• [WHAT YOU SHOULD DO]:
Only a number is wanted: how many lines in the listing contain the word "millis"?

• [EXERCISE DATA]:
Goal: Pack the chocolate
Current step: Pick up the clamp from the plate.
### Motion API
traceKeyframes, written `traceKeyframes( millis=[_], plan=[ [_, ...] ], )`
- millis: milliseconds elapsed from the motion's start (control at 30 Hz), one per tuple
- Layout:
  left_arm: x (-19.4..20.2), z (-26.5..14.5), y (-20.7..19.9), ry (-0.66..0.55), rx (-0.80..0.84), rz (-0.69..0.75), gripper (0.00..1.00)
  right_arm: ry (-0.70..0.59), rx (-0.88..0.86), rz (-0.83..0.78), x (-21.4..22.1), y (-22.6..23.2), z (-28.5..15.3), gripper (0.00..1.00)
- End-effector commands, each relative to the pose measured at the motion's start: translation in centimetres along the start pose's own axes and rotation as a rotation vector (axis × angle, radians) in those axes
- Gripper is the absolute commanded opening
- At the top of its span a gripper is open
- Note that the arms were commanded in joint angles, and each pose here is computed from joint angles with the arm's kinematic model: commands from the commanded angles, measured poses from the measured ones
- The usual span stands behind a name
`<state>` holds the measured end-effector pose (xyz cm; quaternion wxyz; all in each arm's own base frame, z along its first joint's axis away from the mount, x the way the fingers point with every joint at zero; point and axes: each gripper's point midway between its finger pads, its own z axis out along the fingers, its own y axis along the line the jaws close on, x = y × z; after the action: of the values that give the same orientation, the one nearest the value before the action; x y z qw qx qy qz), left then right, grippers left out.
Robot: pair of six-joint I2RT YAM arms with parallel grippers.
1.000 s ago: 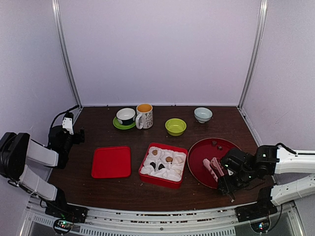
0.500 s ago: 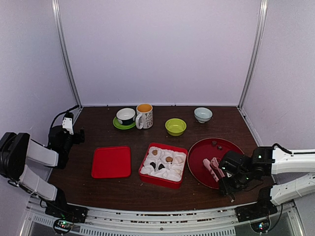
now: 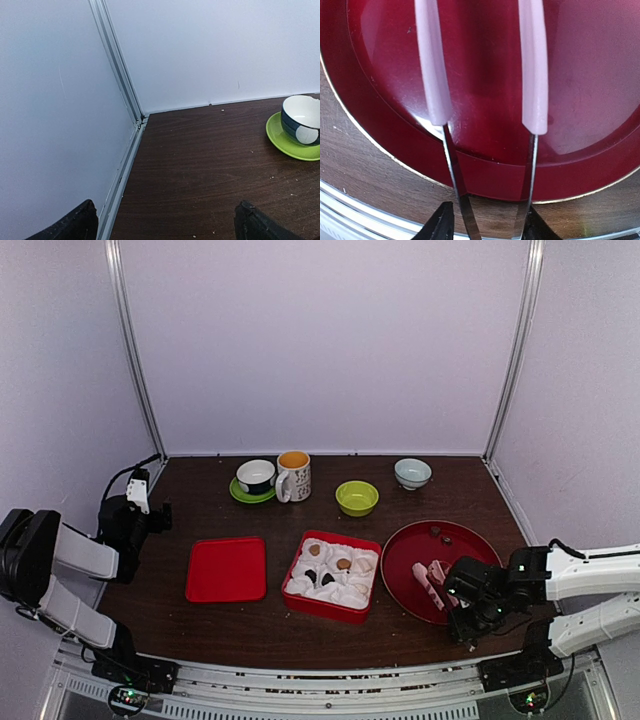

• [SOLVED EXERCISE]:
2